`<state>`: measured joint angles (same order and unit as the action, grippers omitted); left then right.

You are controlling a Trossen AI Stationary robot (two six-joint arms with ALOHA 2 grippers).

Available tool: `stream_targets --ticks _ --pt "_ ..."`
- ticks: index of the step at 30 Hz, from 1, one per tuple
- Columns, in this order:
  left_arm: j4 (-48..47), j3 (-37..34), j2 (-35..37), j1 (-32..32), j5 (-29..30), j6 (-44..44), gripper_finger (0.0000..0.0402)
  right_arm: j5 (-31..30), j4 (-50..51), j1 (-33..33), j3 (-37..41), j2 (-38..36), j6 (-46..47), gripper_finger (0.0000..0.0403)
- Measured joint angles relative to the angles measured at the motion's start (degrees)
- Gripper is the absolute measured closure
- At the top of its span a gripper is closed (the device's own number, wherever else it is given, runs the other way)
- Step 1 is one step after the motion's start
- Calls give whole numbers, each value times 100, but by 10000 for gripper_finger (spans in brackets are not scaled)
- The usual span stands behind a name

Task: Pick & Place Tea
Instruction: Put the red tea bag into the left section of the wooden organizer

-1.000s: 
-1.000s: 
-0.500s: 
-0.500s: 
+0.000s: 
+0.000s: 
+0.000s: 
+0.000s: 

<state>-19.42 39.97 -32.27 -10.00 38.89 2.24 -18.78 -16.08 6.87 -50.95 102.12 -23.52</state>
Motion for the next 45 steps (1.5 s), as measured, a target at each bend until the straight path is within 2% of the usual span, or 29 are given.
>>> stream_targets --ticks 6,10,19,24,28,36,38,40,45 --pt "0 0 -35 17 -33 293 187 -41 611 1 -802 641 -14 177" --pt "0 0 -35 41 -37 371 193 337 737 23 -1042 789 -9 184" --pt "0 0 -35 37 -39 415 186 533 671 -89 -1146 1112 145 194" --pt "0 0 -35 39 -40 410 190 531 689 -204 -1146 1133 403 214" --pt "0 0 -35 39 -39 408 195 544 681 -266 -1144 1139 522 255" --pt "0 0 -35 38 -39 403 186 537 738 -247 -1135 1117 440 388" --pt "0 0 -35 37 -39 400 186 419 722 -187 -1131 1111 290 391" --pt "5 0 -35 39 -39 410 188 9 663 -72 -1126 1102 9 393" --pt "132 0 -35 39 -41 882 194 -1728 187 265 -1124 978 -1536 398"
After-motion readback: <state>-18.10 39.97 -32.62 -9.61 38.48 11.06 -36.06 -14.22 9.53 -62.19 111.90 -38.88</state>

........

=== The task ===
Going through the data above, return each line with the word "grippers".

=== Task response ===
`<state>`: measured joint angles (same order and unit as the action, grippers omitted); left then right.
You are controlling a Trossen AI Stationary robot (two six-joint arms with ALOHA 2 grippers).

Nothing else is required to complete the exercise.